Aber Kurt Vile wäre nicht Kurt Vile wenn er sich bezüglich des Genrespektrums mit Indiepop begnügen würde. Auch seine bekanntlich hohe Affinität für Country-Elemente macht sich „Botte It In“ bemerkbar. „Rolling With The Flow“ und das Banjo-lastige “Come Again” versetzen Country-Romantik in ein urbanes Setting, sind aber songwriterisch weiter nichts Besonderes.

Wenig überraschend sind also die tiefsinnig – und zugleich stärksten – Songs des Albums weder besonders poppig, noch besonders Country-esk. Beinahe Kulturpessimistische Töne schlägt Vile etwa mit „Check Baby“ an. Dabei beschreibt er den Druck, ständig immer alles unter Kontrolle zu haben, und appelliert für mehr Kontrollverlust, ohne den wir uns letztendlich alle ins Elend stürzen würden. In eine ähnliche Richtung geht der Titelsong “Bottle It In“, in dem Vile den Zustand besingt, wie es ist, Gefühle in eine metaphorische Flasche einzuschliessen.

Don’t tell them that you love them for your own sake
cause you never know when your heart’s gonna break
and that’s a chance we just can’t take.

„Mutinies“ ist ein Aufruf zur Entschleunigung in Zeiten der konstanten Reizüberflutung, die für Vile insbesondere aus der ständigen Vernetztheit durch Mobiltelefone resultiert.

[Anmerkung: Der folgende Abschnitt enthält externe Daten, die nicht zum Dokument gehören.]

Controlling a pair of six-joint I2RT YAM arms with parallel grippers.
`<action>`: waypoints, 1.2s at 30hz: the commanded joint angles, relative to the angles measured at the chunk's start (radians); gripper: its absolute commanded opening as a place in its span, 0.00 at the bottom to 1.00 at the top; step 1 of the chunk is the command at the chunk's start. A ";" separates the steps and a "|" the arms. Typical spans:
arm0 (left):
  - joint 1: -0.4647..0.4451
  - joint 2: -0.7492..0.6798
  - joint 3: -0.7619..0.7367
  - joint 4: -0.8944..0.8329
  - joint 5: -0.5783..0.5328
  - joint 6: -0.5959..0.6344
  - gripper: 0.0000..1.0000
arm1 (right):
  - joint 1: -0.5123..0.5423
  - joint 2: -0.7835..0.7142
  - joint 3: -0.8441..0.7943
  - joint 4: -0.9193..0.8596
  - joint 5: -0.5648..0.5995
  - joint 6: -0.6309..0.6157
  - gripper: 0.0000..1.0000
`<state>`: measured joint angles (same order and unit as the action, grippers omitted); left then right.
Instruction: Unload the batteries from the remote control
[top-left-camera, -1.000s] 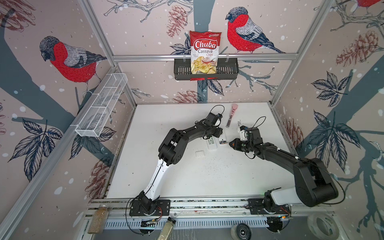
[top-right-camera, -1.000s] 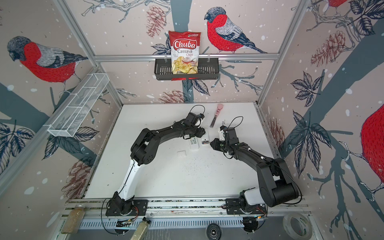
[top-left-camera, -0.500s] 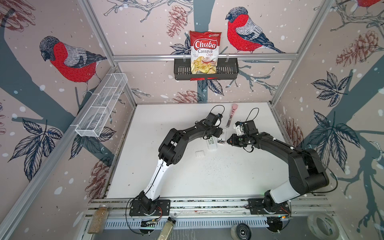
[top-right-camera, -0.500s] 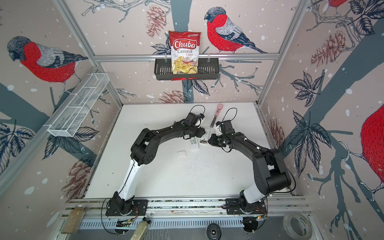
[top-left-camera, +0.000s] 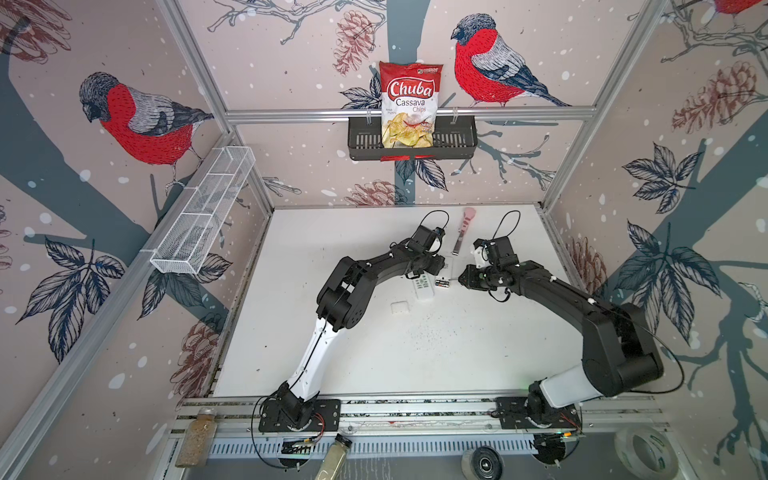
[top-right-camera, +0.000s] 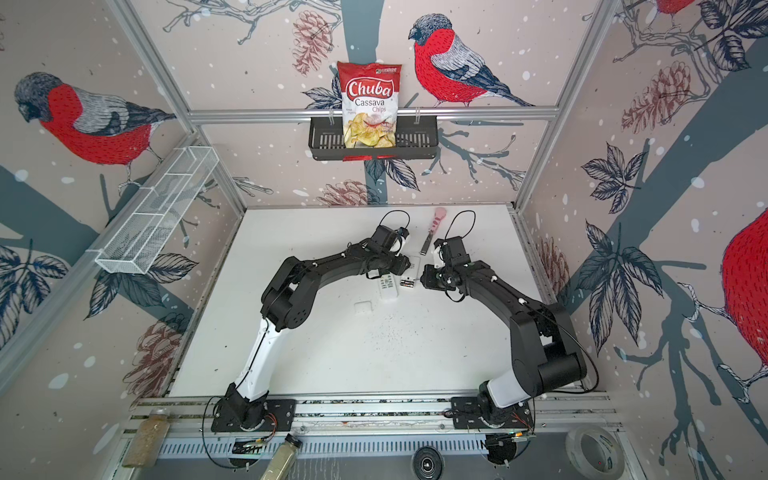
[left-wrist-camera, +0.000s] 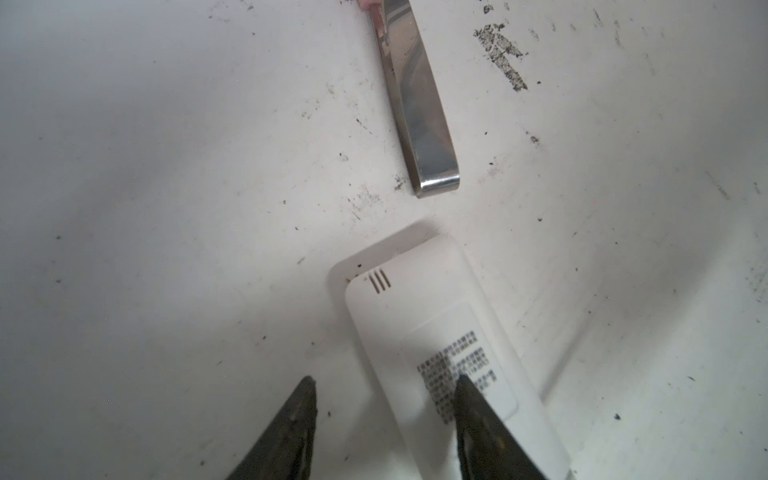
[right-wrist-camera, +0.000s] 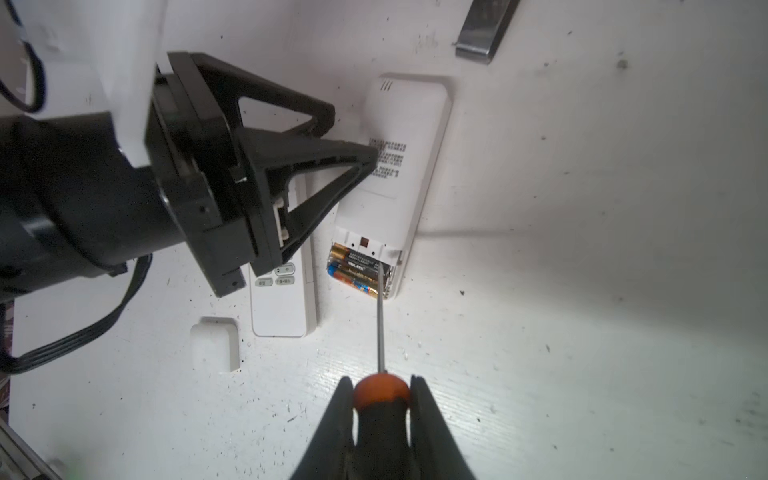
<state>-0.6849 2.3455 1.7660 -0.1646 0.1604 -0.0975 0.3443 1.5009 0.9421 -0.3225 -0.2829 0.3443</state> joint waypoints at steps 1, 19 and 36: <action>-0.002 -0.003 -0.005 -0.044 0.005 0.018 0.52 | -0.010 -0.009 0.012 -0.017 0.023 0.003 0.10; -0.002 0.008 -0.001 -0.049 0.005 0.019 0.49 | -0.014 0.001 -0.055 0.069 -0.082 0.006 0.10; -0.004 0.019 -0.007 -0.045 0.011 0.012 0.45 | -0.008 0.004 -0.044 0.077 -0.096 0.007 0.10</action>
<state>-0.6857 2.3539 1.7664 -0.1436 0.1848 -0.0978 0.3332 1.5124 0.8906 -0.2806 -0.3454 0.3443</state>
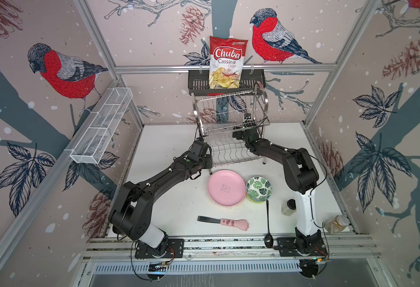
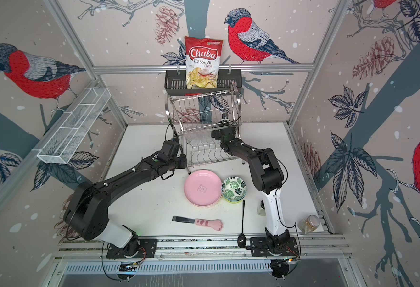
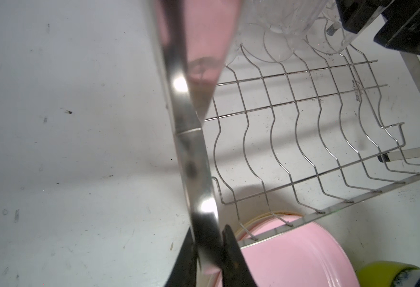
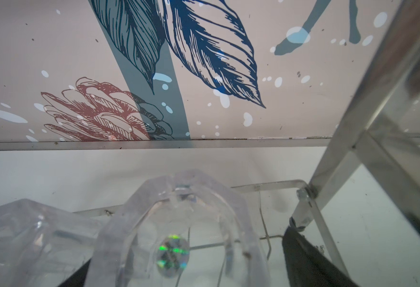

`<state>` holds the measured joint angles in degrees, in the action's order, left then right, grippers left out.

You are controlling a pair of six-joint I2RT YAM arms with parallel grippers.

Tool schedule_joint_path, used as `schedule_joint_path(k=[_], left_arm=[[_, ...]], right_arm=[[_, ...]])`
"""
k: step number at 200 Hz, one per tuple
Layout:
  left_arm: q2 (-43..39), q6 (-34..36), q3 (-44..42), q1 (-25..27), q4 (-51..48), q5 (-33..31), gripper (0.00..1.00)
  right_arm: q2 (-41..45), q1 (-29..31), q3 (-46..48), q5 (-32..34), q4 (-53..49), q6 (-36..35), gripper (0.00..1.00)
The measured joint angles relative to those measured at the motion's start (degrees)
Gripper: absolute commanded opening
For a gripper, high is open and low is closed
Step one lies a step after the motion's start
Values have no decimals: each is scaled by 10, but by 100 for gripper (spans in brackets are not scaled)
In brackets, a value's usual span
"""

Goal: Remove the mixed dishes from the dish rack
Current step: 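Close the left gripper on the rack frame while right grips a clear glass, then pull the clear glass out of the rack with right while left holds the rack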

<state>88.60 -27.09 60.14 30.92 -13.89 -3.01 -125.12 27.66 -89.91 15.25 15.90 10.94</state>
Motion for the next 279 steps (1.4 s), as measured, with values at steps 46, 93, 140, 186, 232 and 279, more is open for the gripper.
schedule_joint_path(k=[46,93,140,186,232,279], left_arm=[[7,2,7,0,-9,-14,11],[12,2,15,0,-17,-18,11],[16,8,18,0,-19,-19,11],[17,15,18,0,-19,-16,11],[24,19,27,0,-24,-16,10],[36,21,37,2,-24,-10,10]], right_arm=[[-16,-6,-6,-18,21,9,88],[-20,-16,-5,-50,31,14,82],[-26,-24,-2,-58,54,19,67],[-33,-30,1,-81,63,29,55],[-18,-34,30,-97,74,29,44],[39,-37,110,-121,81,45,40]])
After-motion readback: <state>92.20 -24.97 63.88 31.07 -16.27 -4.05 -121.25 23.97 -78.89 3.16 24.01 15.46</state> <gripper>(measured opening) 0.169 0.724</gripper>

The mutinies in my head keep staying
I take pills on pills to try and make ‚em go away
Small computer in my hand explodin‘
I think things were way easier with a regular telephone-ment

Ebenfalls dem Motiv der Entschleunigung folgend, aber deutlich düsterer als „Mutinies“ – wenn nicht sogar düsterer als die meisten bisherigen Vile-Songs – ist „Cold was the Wind“. Die konstante Reizüberflutung macht nicht nur wahnsinnig, so suggeriert es der Song, sondern lässt uns vergessen, über Wesentliches – etwa den Tod – nachzudenken.

On the plane I’m drinking red wine
‘cause like everybody else I’m afraid to die.
Did I mention that I’m afraid of dying,
think I heard my daughter crying.
So I pick her on up, spin her around, live it on up, of what I found.

Und ja, richtig gelesen: Kurt Vile hat eine Tochter. Dieser ist nämlich auch der letzte Song des Albums „Skinny Mini“ gewidmet. Die Liebeserklärung an seine Tochter rundet das Sammelsurium der Vile’schen Gedanken- und Gefühlswelt schön ab.

Fazit:

Nicht immer tragen das langsamere Tempo und die wirren Lyrics zu einem stimmigen Gesamterlebnis des Albums bei. Vile ist ein Denker, doch nicht immer gelingt es ihm, seine Gedanken musikalisch und lyrisch für Zuhörer nachvollziehbar zu machen. Zeitweilig driftet er etwas zu stark in seinem Sammelsurium ab. Etwas mehr Konzept hätte dem einen oder anderen Song gut getan.

Dennoch gelingt es Kurt Vile, scheinbar banale Alltagsbeobachtungen in poetische Worte  und eingängige Gitarrenriffs zu fassen, weshalb „Bottle It In“ nicht nur thematisch abwechslungsreicher, sondern auch deutlich tiefsinniger als seine Vorgänger wirkt. Trotz kleiner Mängel ist es ihm also erneut gelungen, ein Indiealbum mit Wiedererkennungswert zu kreieren, das nicht bloss im Genresumpf unterzugehen droht.